TASK ITEM:
The required output consists solely of the lines from the top of the listing through the line containing "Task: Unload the", transcribed exactly.

SOURCE DATA:
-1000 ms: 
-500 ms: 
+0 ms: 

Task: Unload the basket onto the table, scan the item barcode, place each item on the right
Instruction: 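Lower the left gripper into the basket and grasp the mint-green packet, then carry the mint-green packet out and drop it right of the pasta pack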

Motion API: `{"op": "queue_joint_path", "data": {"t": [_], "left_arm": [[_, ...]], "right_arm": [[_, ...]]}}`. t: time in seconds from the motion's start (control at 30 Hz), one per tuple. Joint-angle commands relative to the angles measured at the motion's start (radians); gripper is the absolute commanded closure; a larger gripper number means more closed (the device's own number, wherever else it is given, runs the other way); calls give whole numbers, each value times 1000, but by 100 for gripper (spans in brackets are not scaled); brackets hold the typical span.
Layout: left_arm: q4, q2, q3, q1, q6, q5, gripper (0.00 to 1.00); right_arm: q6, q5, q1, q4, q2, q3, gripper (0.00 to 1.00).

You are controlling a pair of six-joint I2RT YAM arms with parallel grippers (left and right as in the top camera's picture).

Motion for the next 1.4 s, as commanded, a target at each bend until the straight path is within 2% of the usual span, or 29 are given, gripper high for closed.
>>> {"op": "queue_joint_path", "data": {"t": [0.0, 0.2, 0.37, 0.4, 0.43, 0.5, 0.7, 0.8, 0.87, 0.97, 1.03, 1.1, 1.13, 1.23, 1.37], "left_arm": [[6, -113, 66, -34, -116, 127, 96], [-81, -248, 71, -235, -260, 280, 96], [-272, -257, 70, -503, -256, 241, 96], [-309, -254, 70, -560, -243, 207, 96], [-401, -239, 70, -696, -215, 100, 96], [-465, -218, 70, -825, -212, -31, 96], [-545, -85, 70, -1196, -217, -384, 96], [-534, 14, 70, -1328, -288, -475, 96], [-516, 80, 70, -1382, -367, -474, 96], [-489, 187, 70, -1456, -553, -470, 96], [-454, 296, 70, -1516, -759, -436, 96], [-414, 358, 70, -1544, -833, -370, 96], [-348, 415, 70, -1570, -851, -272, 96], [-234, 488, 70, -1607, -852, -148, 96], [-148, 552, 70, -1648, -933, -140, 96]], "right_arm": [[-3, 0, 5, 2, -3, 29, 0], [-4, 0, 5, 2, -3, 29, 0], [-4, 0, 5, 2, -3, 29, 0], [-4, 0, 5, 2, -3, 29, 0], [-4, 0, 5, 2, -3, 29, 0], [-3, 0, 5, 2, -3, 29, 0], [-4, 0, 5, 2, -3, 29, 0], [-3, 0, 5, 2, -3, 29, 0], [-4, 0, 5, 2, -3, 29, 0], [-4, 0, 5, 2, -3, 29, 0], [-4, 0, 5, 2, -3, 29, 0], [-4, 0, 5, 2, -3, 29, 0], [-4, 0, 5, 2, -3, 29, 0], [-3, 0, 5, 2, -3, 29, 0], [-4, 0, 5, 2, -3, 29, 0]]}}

ANSWER:
-1000 ms: 
-500 ms: 
+0 ms: 

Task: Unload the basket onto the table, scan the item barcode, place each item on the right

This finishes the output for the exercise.